* WHAT IS BEING ASKED
Exactly as shown, give the full listing again.

COLLECTED MATERIAL START

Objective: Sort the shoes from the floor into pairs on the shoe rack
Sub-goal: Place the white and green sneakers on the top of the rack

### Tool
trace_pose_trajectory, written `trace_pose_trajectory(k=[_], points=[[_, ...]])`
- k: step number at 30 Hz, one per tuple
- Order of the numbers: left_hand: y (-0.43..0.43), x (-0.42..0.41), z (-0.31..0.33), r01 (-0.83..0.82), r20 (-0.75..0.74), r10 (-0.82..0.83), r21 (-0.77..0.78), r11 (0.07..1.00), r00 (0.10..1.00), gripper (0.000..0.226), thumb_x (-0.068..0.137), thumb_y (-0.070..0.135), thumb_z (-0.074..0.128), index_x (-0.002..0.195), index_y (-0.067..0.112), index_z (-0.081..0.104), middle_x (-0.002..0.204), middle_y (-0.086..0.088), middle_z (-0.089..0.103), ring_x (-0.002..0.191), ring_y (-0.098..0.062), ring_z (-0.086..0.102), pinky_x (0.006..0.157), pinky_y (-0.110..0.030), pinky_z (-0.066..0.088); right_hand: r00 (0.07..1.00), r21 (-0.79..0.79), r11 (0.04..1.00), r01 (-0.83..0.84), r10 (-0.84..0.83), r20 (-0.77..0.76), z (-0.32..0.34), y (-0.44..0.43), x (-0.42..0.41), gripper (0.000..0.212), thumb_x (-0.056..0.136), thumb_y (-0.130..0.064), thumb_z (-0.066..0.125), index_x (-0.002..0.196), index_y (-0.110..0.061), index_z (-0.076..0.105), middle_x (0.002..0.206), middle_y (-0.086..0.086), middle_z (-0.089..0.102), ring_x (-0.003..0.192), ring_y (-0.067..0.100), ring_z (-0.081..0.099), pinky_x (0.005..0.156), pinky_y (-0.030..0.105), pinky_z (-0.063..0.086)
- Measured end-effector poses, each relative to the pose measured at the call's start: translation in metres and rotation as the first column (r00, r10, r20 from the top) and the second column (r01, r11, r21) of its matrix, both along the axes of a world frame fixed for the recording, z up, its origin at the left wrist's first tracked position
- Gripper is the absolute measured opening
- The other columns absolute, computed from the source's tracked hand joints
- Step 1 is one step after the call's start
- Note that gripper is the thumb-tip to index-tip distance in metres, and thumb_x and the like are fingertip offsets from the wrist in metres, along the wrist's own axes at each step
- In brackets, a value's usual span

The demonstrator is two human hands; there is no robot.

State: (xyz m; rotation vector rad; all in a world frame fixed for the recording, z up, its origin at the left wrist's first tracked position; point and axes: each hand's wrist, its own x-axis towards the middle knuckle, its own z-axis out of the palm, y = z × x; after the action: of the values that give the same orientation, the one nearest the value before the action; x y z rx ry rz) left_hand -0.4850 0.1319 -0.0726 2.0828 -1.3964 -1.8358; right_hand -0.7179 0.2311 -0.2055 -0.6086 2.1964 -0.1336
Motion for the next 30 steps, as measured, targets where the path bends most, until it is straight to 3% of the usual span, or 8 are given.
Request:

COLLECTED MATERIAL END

* RESPONSE TO THIS TASK
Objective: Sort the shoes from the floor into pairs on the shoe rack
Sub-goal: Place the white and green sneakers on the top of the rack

### Tool
trace_pose_trajectory, written `trace_pose_trajectory(k=[_], points=[[_, ...]])`
- k: step number at 30 Hz, one per tuple
- Order of the numbers: left_hand: y (-0.43..0.43), x (-0.42..0.41), z (-0.31..0.33), r01 (-0.83..0.82), r20 (-0.75..0.74), r10 (-0.82..0.83), r21 (-0.77..0.78), r11 (0.07..1.00), r00 (0.10..1.00), gripper (0.000..0.226), thumb_x (-0.068..0.137), thumb_y (-0.070..0.135), thumb_z (-0.074..0.128), index_x (-0.002..0.195), index_y (-0.067..0.112), index_z (-0.081..0.104), middle_x (-0.002..0.204), middle_y (-0.086..0.088), middle_z (-0.089..0.103), ring_x (-0.002..0.191), ring_y (-0.098..0.062), ring_z (-0.086..0.102), pinky_x (0.006..0.157), pinky_y (-0.110..0.030), pinky_z (-0.066..0.088); right_hand: r00 (0.07..1.00), r21 (-0.79..0.79), r11 (0.04..1.00), r01 (-0.83..0.84), r10 (-0.84..0.83), r20 (-0.77..0.76), z (-0.32..0.34), y (-0.44..0.43), x (-0.42..0.41), gripper (0.000..0.212), thumb_x (-0.056..0.136), thumb_y (-0.130..0.064), thumb_z (-0.066..0.125), index_x (-0.002..0.196), index_y (-0.110..0.061), index_z (-0.076..0.105), middle_x (0.002..0.206), middle_y (-0.086..0.086), middle_z (-0.089..0.102), ring_x (-0.003..0.192), ring_y (-0.067..0.100), ring_z (-0.081..0.099), pinky_x (0.005..0.156), pinky_y (-0.030..0.105), pinky_z (-0.063..0.086)
- Measured end-effector poses, each relative to the pose measured at the call's start: translation in metres and rotation as the first column (r00, r10, r20 from the top) and the second column (r01, r11, r21) of its matrix, both along the axes of a world frame fixed for the recording, z up, its origin at the left wrist's first tracked position
- Gripper is the absolute measured opening
- The other columns absolute, computed from the source's tracked hand joints
- Step 1 is one step after the call's start
- Note that gripper is the thumb-tip to index-tip distance in metres, and thumb_x and the like are fingertip offsets from the wrist in metres, along the wrist's own axes at each step
- In brackets, a value's usual span

The demonstrator is two human hands; there is no robot.

State: (xyz m; rotation vector rad; all in a world frame fixed for the recording, z up, its origin at the left wrist's first tracked position; point and axes: each hand's wrist, its own x-axis towards the middle knuckle, its own z-axis out of the palm, y = z × x; after the action: of the values that give the same orientation, the one nearest the value before the action; x y z rx ry rz) left_hand -0.4850 0.1319 -0.0726 2.0828 -1.3964 -1.8358; right_hand -0.7179 0.2311 -0.2055 -0.6086 2.1964 -0.1336
Motion for the next 30 steps, as measured, targets where the path bends most, until it is straight to 3% of the usual span, or 8 are given.
Request:

With the output given, the exercise is complete.